SOURCE MATERIAL:
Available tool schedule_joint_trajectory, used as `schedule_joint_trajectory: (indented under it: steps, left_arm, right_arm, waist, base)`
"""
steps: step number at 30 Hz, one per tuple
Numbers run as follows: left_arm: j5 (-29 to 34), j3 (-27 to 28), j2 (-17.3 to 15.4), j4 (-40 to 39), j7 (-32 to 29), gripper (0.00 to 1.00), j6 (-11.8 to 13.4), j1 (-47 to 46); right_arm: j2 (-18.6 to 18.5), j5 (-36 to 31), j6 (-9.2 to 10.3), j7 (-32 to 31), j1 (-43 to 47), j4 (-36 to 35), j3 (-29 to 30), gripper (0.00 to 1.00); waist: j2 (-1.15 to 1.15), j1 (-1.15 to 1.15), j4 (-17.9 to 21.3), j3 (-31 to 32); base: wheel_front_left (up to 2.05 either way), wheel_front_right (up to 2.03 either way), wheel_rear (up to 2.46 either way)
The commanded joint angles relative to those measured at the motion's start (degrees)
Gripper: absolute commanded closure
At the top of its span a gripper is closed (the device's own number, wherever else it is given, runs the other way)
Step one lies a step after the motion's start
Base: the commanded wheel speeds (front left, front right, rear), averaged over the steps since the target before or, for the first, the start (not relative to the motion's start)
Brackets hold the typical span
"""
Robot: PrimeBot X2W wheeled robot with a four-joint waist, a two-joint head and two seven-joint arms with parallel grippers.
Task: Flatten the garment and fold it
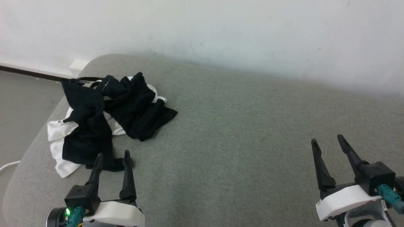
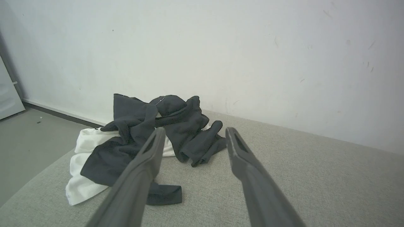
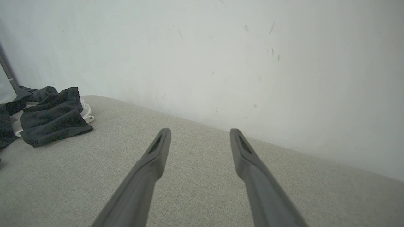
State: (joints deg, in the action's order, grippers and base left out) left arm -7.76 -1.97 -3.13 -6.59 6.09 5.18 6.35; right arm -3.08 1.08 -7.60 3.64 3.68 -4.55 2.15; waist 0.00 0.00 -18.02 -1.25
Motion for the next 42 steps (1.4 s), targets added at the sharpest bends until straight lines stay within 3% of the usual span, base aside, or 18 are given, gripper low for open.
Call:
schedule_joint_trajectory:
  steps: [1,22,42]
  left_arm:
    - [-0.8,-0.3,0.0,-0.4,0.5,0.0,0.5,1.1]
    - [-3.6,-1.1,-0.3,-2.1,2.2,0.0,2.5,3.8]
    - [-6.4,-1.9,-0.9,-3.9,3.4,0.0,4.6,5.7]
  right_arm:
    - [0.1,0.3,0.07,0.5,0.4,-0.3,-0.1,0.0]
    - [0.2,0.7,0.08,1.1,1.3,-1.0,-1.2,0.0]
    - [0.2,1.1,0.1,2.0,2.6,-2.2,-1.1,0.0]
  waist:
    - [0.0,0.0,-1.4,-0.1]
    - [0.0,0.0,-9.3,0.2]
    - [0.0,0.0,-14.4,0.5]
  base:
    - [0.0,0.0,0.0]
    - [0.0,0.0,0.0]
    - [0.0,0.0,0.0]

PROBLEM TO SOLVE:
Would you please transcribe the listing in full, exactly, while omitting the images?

ANSWER BOX:
Available tool schedule_joint_trajectory, used as `schedule_joint_trajectory: (indented under it: steps, left_arm, right_arm, waist, base)`
"""
steps: step number at 30 Hz, one per tuple
Numbers run as follows: left_arm: j5 (-29 to 34), j3 (-27 to 28), j2 (-17.3 to 15.4), j4 (-40 to 39), j7 (-32 to 29), gripper (0.00 to 1.00), j6 (-11.8 to 13.4), j1 (-47 to 46); right_arm: j2 (-18.6 to 18.5), j5 (-36 to 31), j6 (-9.2 to 10.3), j7 (-32 to 31), j1 (-43 to 47), j4 (-36 to 35), j3 (-29 to 30), gripper (0.00 to 1.00); waist: j2 (-1.15 to 1.15), j1 (-1.15 to 1.15), j4 (-17.9 to 21.3), j3 (-31 to 32); base: wheel_front_left (up to 2.05 either way), wheel_front_right (up to 2.03 either way), wheel_rear (up to 2.46 either way)
The commanded joint angles relative to those measured at the motion's start (degrees)
Gripper: absolute commanded closure
At the top of its span a gripper is closed (the device's own number, wherever else it is given, runs the other way)
Step one lies a step after the motion's start
Base: the commanded wheel speeds (front left, front right, rear), averaged over the steps since the target before or, for the first, the start (not relative to the motion's start)
Brackets hold the typical span
"""
Robot: PrimeBot X2W wheeled robot with a four-joint waist, a two-joint head and two seven-joint arms with parallel grippers.
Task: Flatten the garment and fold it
State: (joints deg, in the action's order, grippers and base left out) left arm -7.76 -1.97 -3.13 -6.59 6.09 5.18 6.35; right arm -3.08 1.08 -7.60 3.64 3.68 -4.55 2.15; waist 0.00 0.00 -18.02 -1.25
Motion for the next 42 steps (1.4 s), targets added at the sharpest bends until straight lines stay within 3% of the usual span, base aside, or 18 are given, gripper low for open.
Call:
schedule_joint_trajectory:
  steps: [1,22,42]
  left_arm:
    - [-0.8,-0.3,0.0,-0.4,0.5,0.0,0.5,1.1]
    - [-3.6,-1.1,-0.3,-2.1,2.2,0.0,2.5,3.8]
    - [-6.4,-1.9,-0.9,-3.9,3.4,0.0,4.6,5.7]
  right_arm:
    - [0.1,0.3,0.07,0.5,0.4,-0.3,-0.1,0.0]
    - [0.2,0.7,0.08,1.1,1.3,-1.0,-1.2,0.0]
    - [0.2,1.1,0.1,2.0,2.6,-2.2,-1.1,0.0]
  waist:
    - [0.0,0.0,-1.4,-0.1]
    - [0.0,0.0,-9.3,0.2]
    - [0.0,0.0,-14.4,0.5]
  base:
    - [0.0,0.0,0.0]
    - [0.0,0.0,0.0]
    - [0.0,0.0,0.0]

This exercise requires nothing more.